Palestinians across the Middle East are marking the anniversary of their mass expulsion from what is now Israel with protests and other events across the region.
It comes at a time of mounting concern over the humanitarian catastrophe in Gaza.
The Nakba, Arabic for “catastrophe”, refers to the 700,000 Palestinians who fled or were driven out of what is now Israel before and during the war surrounding its creation in 1948.
More than twice that number have been displaced within Gaza since the start of the latest war, which was triggered by Hamas’ October 7th attack into Israel.
UN agencies say 550,000 people, nearly a quarter of Gaza’s 2.3 million people, have been newly displaced in just the last week, as Israeli forces have pushed into the southern city of Rafah and re-invaded parts of northern Gaza.
“We lived through the Nakba not just once, but several times,” said Umm Shadi Sheikh Khalil, who was displaced from Gaza City and now lives in a tent in the central Gaza town of Deir al-Balah.
The refugees and their descendants number some six million and live in built-up refugee camps in Lebanon, Syria, Jordan and the Israeli-occupied West Bank.
In Gaza, they are the majority of the population, with most families having relocated from what is now central and southern Israel.
Israel rejects what the Palestinians say is their right of return, because if it was fully implemented it would likely result in a Palestinian majority within Israel’s borders.
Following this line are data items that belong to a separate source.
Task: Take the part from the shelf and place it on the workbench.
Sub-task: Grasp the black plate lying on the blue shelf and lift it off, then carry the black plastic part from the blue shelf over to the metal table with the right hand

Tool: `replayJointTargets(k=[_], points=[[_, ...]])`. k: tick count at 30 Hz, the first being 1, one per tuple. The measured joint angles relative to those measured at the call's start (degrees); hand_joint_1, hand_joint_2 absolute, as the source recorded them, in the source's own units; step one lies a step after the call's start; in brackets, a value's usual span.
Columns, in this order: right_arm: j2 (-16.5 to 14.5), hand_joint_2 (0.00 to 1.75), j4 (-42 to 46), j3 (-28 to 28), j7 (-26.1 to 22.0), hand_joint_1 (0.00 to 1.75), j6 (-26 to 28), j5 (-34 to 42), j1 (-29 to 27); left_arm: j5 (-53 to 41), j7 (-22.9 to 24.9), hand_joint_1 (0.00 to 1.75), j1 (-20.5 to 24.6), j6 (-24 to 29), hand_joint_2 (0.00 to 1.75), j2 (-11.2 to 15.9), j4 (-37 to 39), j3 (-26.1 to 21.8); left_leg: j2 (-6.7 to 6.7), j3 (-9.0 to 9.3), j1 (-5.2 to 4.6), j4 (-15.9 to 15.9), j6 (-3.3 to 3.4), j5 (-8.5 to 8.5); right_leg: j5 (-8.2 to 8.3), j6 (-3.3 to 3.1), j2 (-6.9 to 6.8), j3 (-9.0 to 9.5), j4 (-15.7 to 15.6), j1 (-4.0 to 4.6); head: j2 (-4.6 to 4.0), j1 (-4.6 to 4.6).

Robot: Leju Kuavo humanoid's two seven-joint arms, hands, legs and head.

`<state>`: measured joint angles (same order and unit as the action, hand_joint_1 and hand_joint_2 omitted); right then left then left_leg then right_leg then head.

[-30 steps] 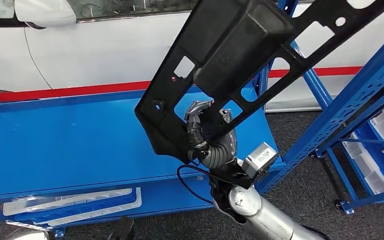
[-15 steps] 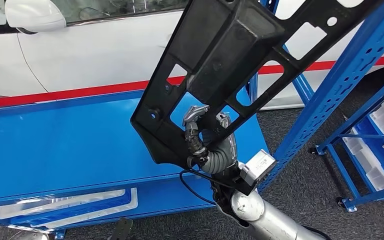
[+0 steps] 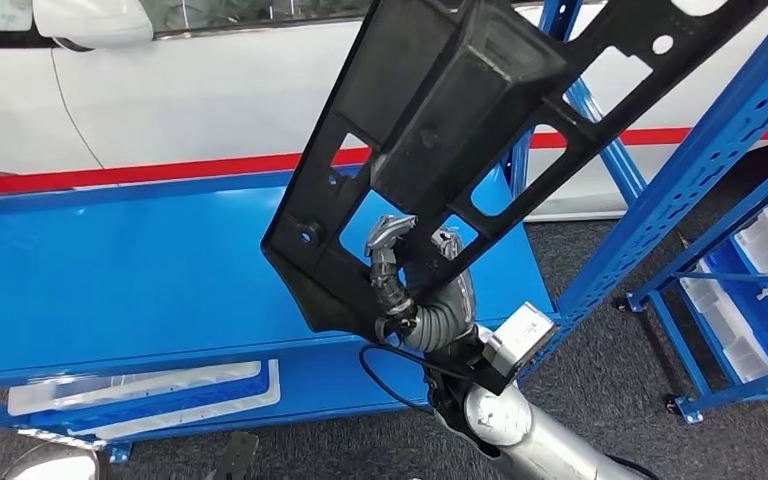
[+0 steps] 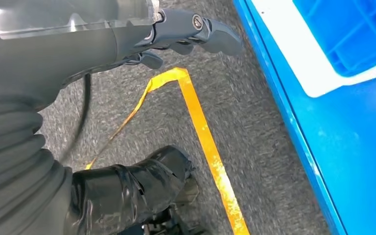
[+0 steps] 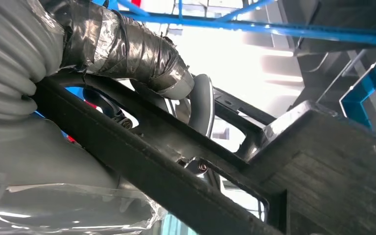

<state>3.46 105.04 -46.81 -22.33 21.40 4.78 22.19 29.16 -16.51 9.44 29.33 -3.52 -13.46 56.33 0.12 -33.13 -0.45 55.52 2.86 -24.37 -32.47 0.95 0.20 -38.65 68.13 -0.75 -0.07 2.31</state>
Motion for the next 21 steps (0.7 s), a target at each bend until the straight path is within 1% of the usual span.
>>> replayJointTargets(k=[1,2,3,4,5,6,7,8,9,11,12,13,14,15,16,17,18,19,20,21], points=[[0.1,1.75,0.0,0.0,0.0,1.75,-0.1,0.0,-0.2,0.0,0.0,0.0,0.0,-0.1,1.75,0.0,0.0,-0.1,0.02,-0.56,0.01,0.2,0.05,0.3,-1.97,0.15,0.01,-0.83,3.2,-0.09,0.0,-0.09],[0.2,1.75,0.0,0.0,0.0,1.75,-0.2,0.0,-0.4,0.0,0.1,0.0,0.0,-0.3,1.75,0.0,0.0,-0.2,0.03,-1.17,0.05,0.4,-0.03,0.54,-2.81,0.32,0.0,-1.03,5.2,-0.22,-0.01,-0.1],[0.3,1.75,0.0,0.0,0.0,1.75,-0.2,0.1,-0.6,0.0,0.1,0.0,-0.1,-0.4,1.75,0.0,0.0,-0.3,0.03,-1.84,0.15,0.8,-0.18,0.78,-2.52,0.52,-0.01,-0.36,5.4,-0.36,0.0,-0.1],[0.3,1.75,0.0,0.0,0.0,1.75,-0.3,0.1,-0.6,0.0,0.2,0.0,-0.1,-0.5,1.75,-0.1,0.0,-0.4,0.03,-2.58,0.3,1.3,-0.38,0.99,-1.35,0.75,-0.03,1.29,3.6,-0.55,0.0,-0.11],[0.4,1.75,0.0,0.0,0.0,1.75,-0.3,0.1,-0.7,0.0,0.3,0.0,-0.1,-0.6,1.75,-0.1,0.0,-0.5,0.01,-3.34,0.46,2.0,-0.61,1.15,0.03,1.03,-0.05,3.67,0.3,-0.8,0.0,-0.12],[0.4,1.75,0.0,0.0,0.0,1.75,-0.3,0.1,-0.7,0.0,0.3,0.0,0.0,-0.6,1.75,-0.1,0.0,-0.5,-0.04,-4.16,0.51,2.7,-0.9,1.26,0.89,1.18,0.0,5.89,-3.1,-0.91,0.01,-0.19],[0.4,1.75,0.0,0.0,0.0,1.75,-0.3,0.1,-0.7,0.1,0.4,0.0,0.0,-0.7,1.75,-0.1,0.0,-0.6,-0.14,-4.76,0.5,3.3,-1.2,1.39,1.52,1.0,0.18,7.36,-5.5,-0.94,0.01,-0.22],[0.4,1.75,0.0,0.0,0.0,1.75,-0.2,0.0,-0.8,0.1,0.4,0.0,0.0,-0.7,1.75,-0.1,0.0,-0.7,-0.25,-5.2,0.42,3.8,-1.56,1.59,1.6,0.68,0.37,7.98,-6.8,-0.94,0.0,-0.27],[0.4,1.75,0.1,0.0,0.0,1.75,-0.1,0.0,-0.9,0.1,0.5,0.0,0.0,-0.7,1.75,-0.1,0.0,-0.7,-0.38,-5.52,0.35,4.0,-1.91,1.92,1.63,0.16,0.56,7.79,-7.0,-0.8,0.0,-0.3],[0.4,1.75,0.1,0.0,0.1,1.75,0.1,0.0,-0.9,0.1,0.5,0.0,-0.1,-0.7,1.75,0.0,0.0,-0.7,-0.53,-5.87,0.47,4.1,-2.56,2.46,2.43,-0.9,0.57,6.98,-7.0,-0.83,-0.01,-0.34],[0.4,1.75,0.1,0.0,0.1,1.75,0.2,-0.1,-1.0,0.1,0.5,0.0,-0.2,-0.7,1.75,0.0,0.0,-0.7,-0.53,-6.27,0.58,4.6,-2.85,1.71,3.01,-1.41,0.48,6.51,-7.0,-0.86,0.0,-0.28],[0.4,1.75,0.1,0.0,0.1,1.75,0.4,-0.2,-1.0,0.1,0.5,0.0,-0.2,-0.8,1.75,0.0,0.0,-0.7,-0.49,-6.89,0.72,6.0,-3.17,-0.14,3.66,-1.86,0.4,5.88,-7.1,-0.94,0.0,-0.17],[0.4,1.75,0.2,0.0,0.1,1.75,0.7,-0.5,-1.0,0.1,0.5,0.0,-0.3,-0.8,1.75,0.0,0.0,-0.7,-0.43,-7.69,0.86,8.5,-3.47,-2.86,4.3,-2.18,0.34,5.13,-7.2,-0.99,-0.01,-0.03],[0.4,1.75,0.2,0.0,0.1,1.75,1.0,-0.9,-1.1,0.2,0.5,0.0,-0.3,-0.8,1.75,0.0,0.0,-0.7,-0.4,-8.59,0.94,11.9,-3.74,-5.88,4.94,-2.35,0.33,4.34,-7.2,-0.96,0.0,0.12],[0.4,1.75,0.2,0.0,0.1,1.75,1.4,-1.3,-1.1,0.2,0.5,0.0,-0.3,-0.8,1.75,0.0,0.0,-0.7,-0.39,-9.3,1.02,15.6,-3.94,-8.29,5.57,-2.44,0.27,3.46,-7.2,-0.91,0.0,0.2],[0.4,1.75,0.2,0.0,0.2,1.75,2.0,-1.9,-1.2,0.3,0.5,0.0,-0.3,-0.9,1.75,0.0,0.0,-0.7,-0.39,-9.56,1.05,18.6,-4.02,-9.48,6.19,-2.46,0.2,2.61,-7.2,-0.83,-0.01,0.2],[0.4,1.75,0.2,0.0,0.4,1.75,2.6,-2.7,-1.3,0.4,0.5,0.0,-0.3,-0.9,1.75,0.0,0.0,-0.7,-0.39,-9.15,1.05,20.3,-3.97,-9.41,6.81,-2.47,0.12,1.76,-7.2,-0.73,0.0,0.2],[0.4,1.75,0.2,0.0,0.7,1.75,3.4,-3.5,-1.4,0.5,0.5,0.0,-0.3,-0.9,1.75,0.0,0.0,-0.7,-0.4,-7.78,1.02,20.1,-3.76,-8.23,7.43,-2.46,0.06,0.92,-7.2,-0.61,0.0,0.2],[0.4,1.75,0.2,0.0,1.1,1.75,4.4,-4.4,-1.5,0.6,0.4,0.0,-0.2,-0.9,1.75,0.0,0.0,-0.7,-0.41,-5.46,0.94,18.0,-3.37,-6.69,8.05,-2.44,0.05,0.17,-7.2,-0.49,0.0,0.19],[0.4,1.75,0.2,0.0,1.4,1.75,5.5,-5.5,-1.6,0.7,0.4,0.0,-0.2,-1.0,1.75,0.0,0.0,-0.7,-0.42,-2.17,0.75,14.1,-2.74,-5.8,8.65,-2.4,0.06,-0.44,-7.2,-0.42,0.01,0.18]])
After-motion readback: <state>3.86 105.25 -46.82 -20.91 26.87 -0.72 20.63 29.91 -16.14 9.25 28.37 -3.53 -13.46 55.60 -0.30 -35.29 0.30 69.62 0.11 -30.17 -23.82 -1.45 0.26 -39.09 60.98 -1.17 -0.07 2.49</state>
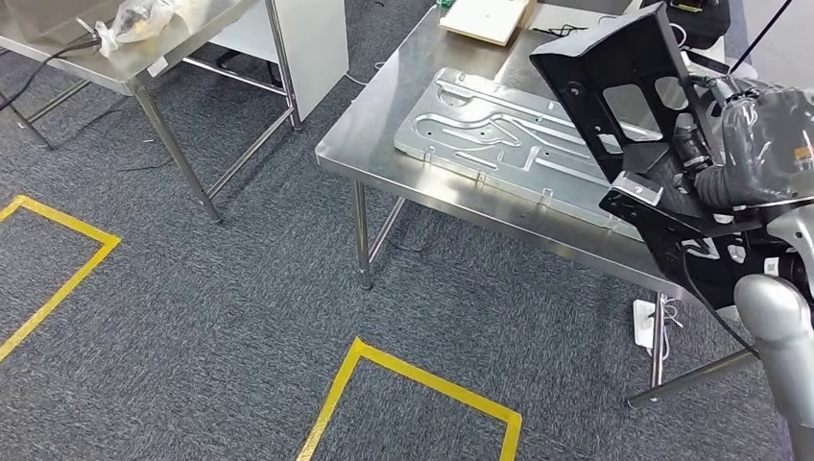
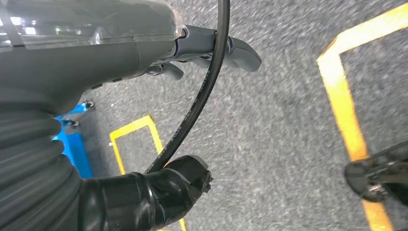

The refugee camps in Gaza have seen some of the heaviest fighting of the war. In other camps across the region, the fighting has revived painful memories from earlier rounds of violence in a decades-old conflict with no end in sight.
At a centre for elderly residents of the Shatila refugee camp in Beirut, Amina Taher recalled the day her family’s house in the village of Deir al-Qassi, in what is now northern Israel, collapsed over their heads after being shelled by Israeli forces in 1948.
The house was next to a school that was being used as a base by Palestinian fighters, she said.
Taher, then three years old, was pulled from the rubble unharmed, but her one-year-old sister was killed. Now she has seen the same scenes play out in news coverage of Gaza.
“When I would watch the news, I had a mental breakdown because then I remembered when the house fell on me,” she said. “What harm did these children do to get killed like this?”
Daoud Nasser, also now living in Shatila, was six years old when his family fled from the village of Balad al-Sheikh, near Haifa. His father tried to return to their village in the early years after 1948, when the border was relatively porous, but found a Jewish family living in their house, he said.
Mr Nasser said he would attempt the same journey if the border were not so heavily guarded. “I would run. I’m ready to walk from here to there and sleep under the olive trees on my own land,” he said.
The latest war began with Hamas’ rampage across southern Israel, through some of the same areas where Palestinians fled from their villages 75 years earlier.
Palestinian militants killed some 1.200 people that day, mostly civilians, and took another 250 hostage.
Israel responded with one of the heaviest military onslaughts in recent history, obliterating entire neighbourhoods in Gaza and forcing some 80 per cent of the population to flee their homes.
Gaza’s Health Ministry says more than 35,000 Palestinians have been killed, without distinguishing between civilians and combatants in its count. The UN says there is widespread hunger and that northern Gaza is in a “full-blown famine”.
Israel says its goal is to dismantle Hamas and return the estimated 100 hostages, and the remains of more than 30 others, still held by the group after it released most of the rest during a ceasefire last year.
Israeli troops pushed into Rafah last week. Prime Minister Benjamin Netanyahu has portrayed the city on Gaza’s southern border with Egypt as Hamas’ last stronghold, promising victory.
But the militants have regrouped elsewhere in Gaza, even in some of the hardest-hit areas, raising the prospect of a prolonged insurgency.